In 1984 he was elected departmental mayor for Montevideo, a position he held between 1985 and 1989 when he was elected National Deputy for Montevideo on the list of Héctor Martín Sturla. He was reelected deputy in the elections of 1994, 1999, 2004, 2009 and 2014. In 1998 he chaired the Chamber of Deputies.
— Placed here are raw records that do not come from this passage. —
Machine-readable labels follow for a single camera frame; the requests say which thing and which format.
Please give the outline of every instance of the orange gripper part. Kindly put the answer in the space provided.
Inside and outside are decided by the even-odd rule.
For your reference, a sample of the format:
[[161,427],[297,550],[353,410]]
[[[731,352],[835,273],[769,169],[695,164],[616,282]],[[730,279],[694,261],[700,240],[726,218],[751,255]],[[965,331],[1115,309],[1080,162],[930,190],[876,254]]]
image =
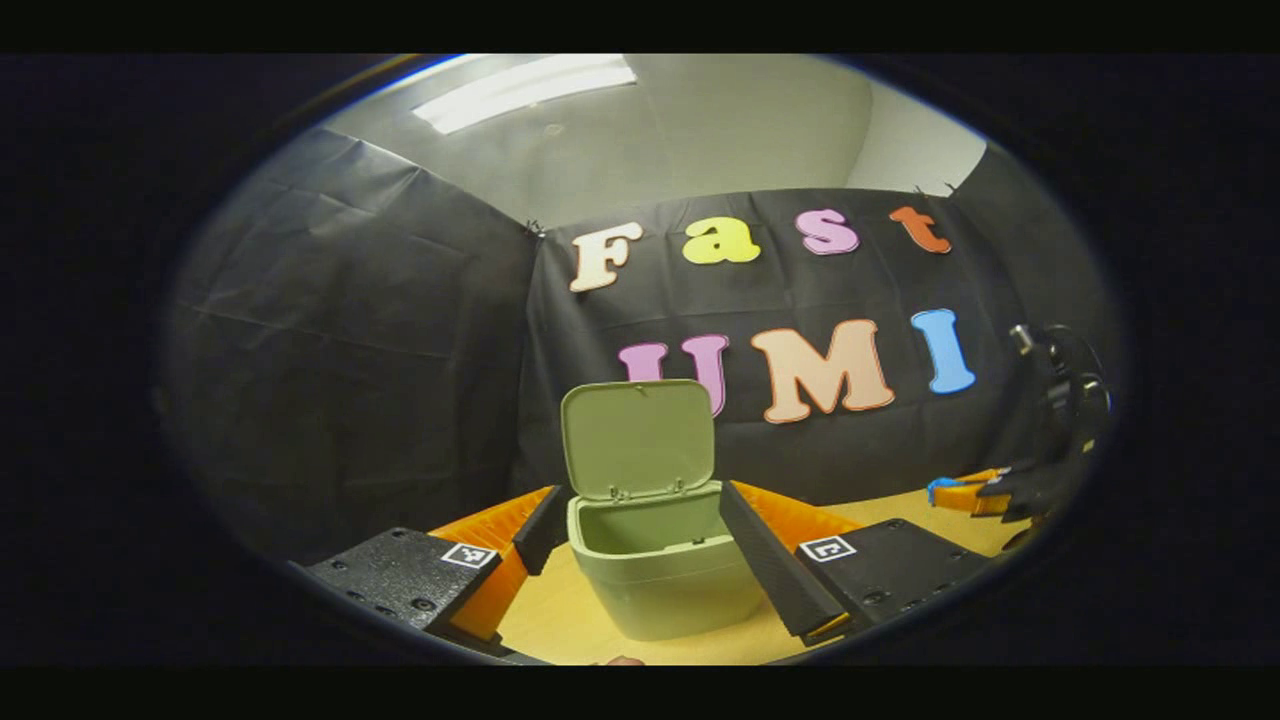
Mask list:
[[803,542],[861,529],[861,525],[858,523],[814,507],[808,502],[800,502],[785,495],[760,489],[737,480],[732,480],[732,483],[737,488],[737,492],[742,493],[742,497],[746,498],[746,503],[751,506],[751,510],[755,510],[755,514],[764,520],[764,524],[773,530],[773,534],[790,552],[795,552],[796,546]]
[[513,543],[516,533],[525,527],[529,516],[553,487],[547,486],[502,505],[494,505],[428,533],[447,541],[497,550],[502,557],[502,562],[449,619],[454,628],[485,642],[493,639],[502,618],[516,600],[516,593],[529,578],[529,570],[525,569]]

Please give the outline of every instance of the ceiling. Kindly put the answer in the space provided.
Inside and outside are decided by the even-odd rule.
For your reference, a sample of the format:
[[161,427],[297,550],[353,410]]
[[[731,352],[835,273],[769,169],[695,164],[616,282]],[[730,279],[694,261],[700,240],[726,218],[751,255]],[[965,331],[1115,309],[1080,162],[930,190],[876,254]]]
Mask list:
[[[984,149],[980,138],[914,100],[808,55],[627,54],[637,78],[631,86],[550,100],[448,136],[412,114],[476,77],[540,56],[490,55],[410,79],[328,127],[543,227],[723,192],[910,190],[933,176],[956,184]],[[878,138],[878,146],[865,147],[868,138]],[[938,165],[931,142],[946,146],[945,168],[927,168]],[[929,191],[948,192],[933,184]]]

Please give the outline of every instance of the black curtain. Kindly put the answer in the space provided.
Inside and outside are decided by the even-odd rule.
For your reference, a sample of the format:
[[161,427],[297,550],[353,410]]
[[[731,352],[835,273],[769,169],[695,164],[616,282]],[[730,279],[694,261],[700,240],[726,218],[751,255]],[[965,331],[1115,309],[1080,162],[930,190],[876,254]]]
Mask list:
[[330,131],[270,159],[192,242],[165,388],[197,482],[301,562],[504,498],[524,225]]
[[[890,218],[911,208],[934,220],[946,254],[929,252]],[[817,255],[804,245],[799,214],[838,211],[859,238],[851,252]],[[749,263],[698,265],[682,256],[685,229],[703,218],[746,223],[760,255]],[[984,217],[1004,232],[1002,218]],[[613,284],[571,292],[581,234],[639,223]],[[716,418],[716,477],[814,503],[881,497],[924,487],[938,475],[977,469],[993,438],[1020,434],[1009,398],[1027,392],[1015,377],[1009,328],[1027,314],[988,237],[954,200],[867,190],[791,190],[698,197],[631,208],[557,228],[538,249],[529,295],[529,348],[520,395],[520,452],[513,492],[567,482],[559,402],[582,383],[627,379],[623,347],[667,346],[667,378],[694,378],[681,351],[692,336],[722,334],[726,401]],[[934,370],[916,313],[948,309],[975,382],[936,395]],[[883,407],[824,414],[801,392],[810,415],[772,424],[764,354],[755,333],[790,328],[826,355],[845,320],[877,325],[876,348],[895,398]]]

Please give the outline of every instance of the wooden table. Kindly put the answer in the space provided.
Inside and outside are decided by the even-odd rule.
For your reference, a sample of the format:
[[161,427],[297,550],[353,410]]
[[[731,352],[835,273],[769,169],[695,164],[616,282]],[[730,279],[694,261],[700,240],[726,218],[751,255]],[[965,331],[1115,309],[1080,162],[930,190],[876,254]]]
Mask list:
[[[902,518],[988,557],[1030,525],[931,507],[923,489],[826,509],[864,525]],[[603,665],[620,655],[648,665],[759,665],[809,650],[787,633],[768,600],[748,620],[710,633],[662,642],[627,639],[596,600],[568,543],[552,551],[541,575],[525,582],[498,632],[504,646],[556,665]]]

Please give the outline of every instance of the open lid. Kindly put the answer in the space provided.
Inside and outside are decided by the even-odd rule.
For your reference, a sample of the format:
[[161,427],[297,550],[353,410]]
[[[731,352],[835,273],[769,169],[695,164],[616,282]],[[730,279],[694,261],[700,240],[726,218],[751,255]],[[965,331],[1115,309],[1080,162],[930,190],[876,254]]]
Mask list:
[[561,427],[570,483],[591,500],[692,489],[716,468],[710,396],[696,380],[576,387]]
Between 2000 and 2002 he served as Minister of Sports and Youth in the government of Jorge Batlle.

In 2008 he chaired the International Affairs Committee of the House of Representatives.

He married Ana María Bidegain and they had three daughters.

Trobo suffered from cancer and in his last years he had traveled to Spain to get treatments for this disease. His last public appearance was on June 30, 2019, at the headquarters of Luis Lacalle Pou, on the occasion of the internal elections of 2019. He died on 24 July 2019 from a cancer.